By analyzing existing cross correlation between Tangerine Equity Growth and CDSPI Canadian Equity, you can compare the effects of market volatilities on Tangerine Equity and CDSPI Canadian and check how they will diversify away market risk if combined in the same portfolio for a given time horizon. You can also utilize pair trading strategies of matching a long position in Tangerine Equity with a short position of CDSPI Canadian. Check out your portfolio center. Please also check ongoing floating volatility patterns of Tangerine Equity and CDSPI Canadian.

Diversification Opportunities for Tangerine Equity and CDSPI Canadian

0.9
  Correlation Coefficient

Almost no diversification

The 3 months correlation between Tangerine and CDSPI is 0.9. Overlapping area represents the amount of risk that can be diversified away by holding Tangerine Equity Growth and CDSPI Canadian Equity in the same portfolio, assuming nothing else is changed.

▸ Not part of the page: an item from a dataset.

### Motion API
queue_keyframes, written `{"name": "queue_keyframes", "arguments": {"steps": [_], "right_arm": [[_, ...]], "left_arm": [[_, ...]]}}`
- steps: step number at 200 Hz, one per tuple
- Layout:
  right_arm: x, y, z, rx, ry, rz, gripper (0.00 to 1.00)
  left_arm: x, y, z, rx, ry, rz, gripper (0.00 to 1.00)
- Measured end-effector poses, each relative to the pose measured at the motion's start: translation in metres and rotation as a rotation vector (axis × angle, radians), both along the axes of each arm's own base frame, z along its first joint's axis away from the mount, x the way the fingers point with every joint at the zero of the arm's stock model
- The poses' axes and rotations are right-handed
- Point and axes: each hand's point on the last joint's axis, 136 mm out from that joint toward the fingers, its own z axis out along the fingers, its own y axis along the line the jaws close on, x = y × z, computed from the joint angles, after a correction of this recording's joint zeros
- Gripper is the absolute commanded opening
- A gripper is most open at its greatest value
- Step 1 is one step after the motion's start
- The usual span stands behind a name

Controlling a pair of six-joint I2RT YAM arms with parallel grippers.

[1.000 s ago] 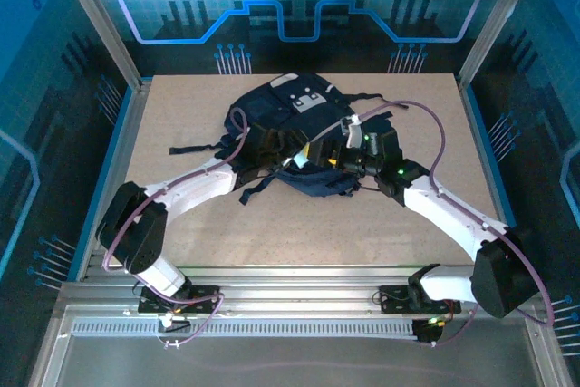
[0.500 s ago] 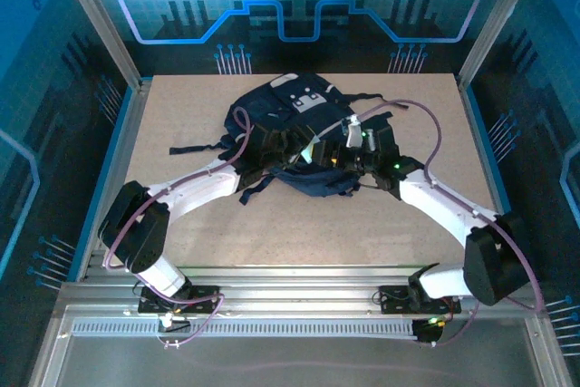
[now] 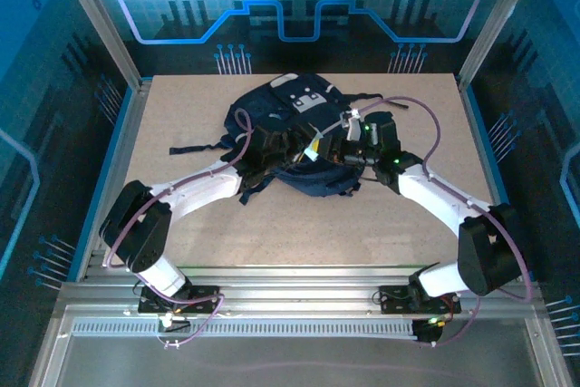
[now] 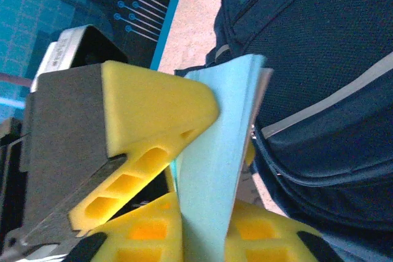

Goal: Pack the student bag

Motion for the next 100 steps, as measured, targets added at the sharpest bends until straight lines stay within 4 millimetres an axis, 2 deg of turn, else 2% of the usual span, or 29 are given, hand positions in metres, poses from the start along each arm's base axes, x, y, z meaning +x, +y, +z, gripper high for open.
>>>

The correlation between historical prices or returns on CDSPI Canadian Equity and Tangerine Equity is a relative statistical measure of the degree to which these equity instruments tend to move together. The correlation coefficient measures the extent to which returns on Tangerine Equity Growth are associated (or correlated) with CDSPI Canadian. Values of the correlation coefficient range from -1 to +1, where. The correlation of zero (0) is possible when the price movement of CDSPI Canadian Equity has no effect on the direction of Tangerine Equity i.e., Tangerine Equity and CDSPI Canadian go up and down completely randomly.

Pair Corralation between Tangerine Equity and CDSPI Canadian

Assuming the 90 days trading horizon Tangerine Equity Growth is expected to generate 0.9 times more return on investment than CDSPI Canadian. However, Tangerine Equity Growth is 1.11 times less risky than CDSPI Canadian. It trades about -0.01 of its potential returns per unit of risk. CDSPI Canadian Equity is currently generating about -0.03 per unit of risk. If you would invest  1,468  in Tangerine Equity Growth on December 27, 2024 and sell it today you would lose (11.00) from holding Tangerine Equity Growth or give up 0.75% of portfolio value over 90 days.
Time Period3 Months [change]
DirectionMoves Together 
StrengthVery Strong
Accuracy100.0%
ValuesDaily Returns

Tangerine Equity Growth  vs.  CDSPI Canadian Equity

 Performance 
       Timeline  
Tangerine Equity Growth 

Risk-Adjusted Performance

Very Weak

 
Weak
 
Strong
Over the last 90 days Tangerine Equity Growth has generated negative risk-adjusted returns adding no value to fund investors. Despite quite persistent forward-looking signals, Tangerine Equity is not utilizing all of its potentials. The current stock price mess, may contribute to short-term losses for the institutional investors.
CDSPI Canadian Equity 

Risk-Adjusted Performance

Very Weak

 
Weak
 
Strong
Over the last 90 days CDSPI Canadian Equity has generated negative risk-adjusted returns adding no value to fund investors. Despite somewhat strong basic indicators, CDSPI Canadian is not utilizing all of its potentials. The current stock price disturbance, may contribute to short-term losses for the investors.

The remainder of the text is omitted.